[Records excerpted from a collection]
——

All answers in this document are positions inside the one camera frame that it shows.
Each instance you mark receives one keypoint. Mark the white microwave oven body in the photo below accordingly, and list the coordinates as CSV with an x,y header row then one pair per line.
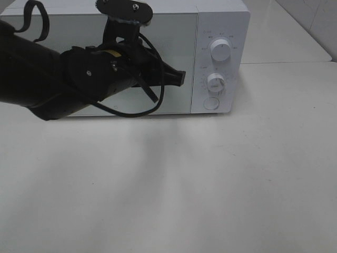
x,y
229,19

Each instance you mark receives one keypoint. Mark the round white door button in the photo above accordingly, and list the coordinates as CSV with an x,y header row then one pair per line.
x,y
211,103

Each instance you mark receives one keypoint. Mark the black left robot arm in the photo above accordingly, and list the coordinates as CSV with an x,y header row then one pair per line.
x,y
55,85

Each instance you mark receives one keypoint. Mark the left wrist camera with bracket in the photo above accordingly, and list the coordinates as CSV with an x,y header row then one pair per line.
x,y
123,11

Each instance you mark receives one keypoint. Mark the white timer knob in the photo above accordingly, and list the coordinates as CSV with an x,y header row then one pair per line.
x,y
215,82

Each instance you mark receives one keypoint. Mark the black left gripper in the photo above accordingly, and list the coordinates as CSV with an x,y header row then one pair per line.
x,y
122,60

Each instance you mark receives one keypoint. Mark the upper white power knob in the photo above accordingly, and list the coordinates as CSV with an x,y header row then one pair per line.
x,y
220,49

——

→ **WHAT TO WORK ON**
The answer consists of the line holding "black left robot" and every line after it up to the end of the records, word for word.

→ **TASK OUTPUT**
Each instance you mark receives one keypoint. Mark the black left robot arm in the photo above accordingly, and list the coordinates as CSV with an x,y header row then one pair per line.
x,y
55,85

Each instance you mark receives one keypoint. Mark the left wrist camera with bracket in the photo above accordingly, and list the coordinates as CSV with an x,y header row then one pair per line.
x,y
123,11

Each instance you mark receives one keypoint. Mark the white timer knob in the photo above accordingly, and list the coordinates as CSV with an x,y header row then one pair per line.
x,y
215,82

Each instance you mark receives one keypoint. Mark the black left gripper in the photo above accordingly, and list the coordinates as CSV with an x,y header row then one pair per line.
x,y
122,60

Each instance you mark receives one keypoint. Mark the upper white power knob in the photo above accordingly, and list the coordinates as CSV with an x,y header row then one pair per line.
x,y
220,49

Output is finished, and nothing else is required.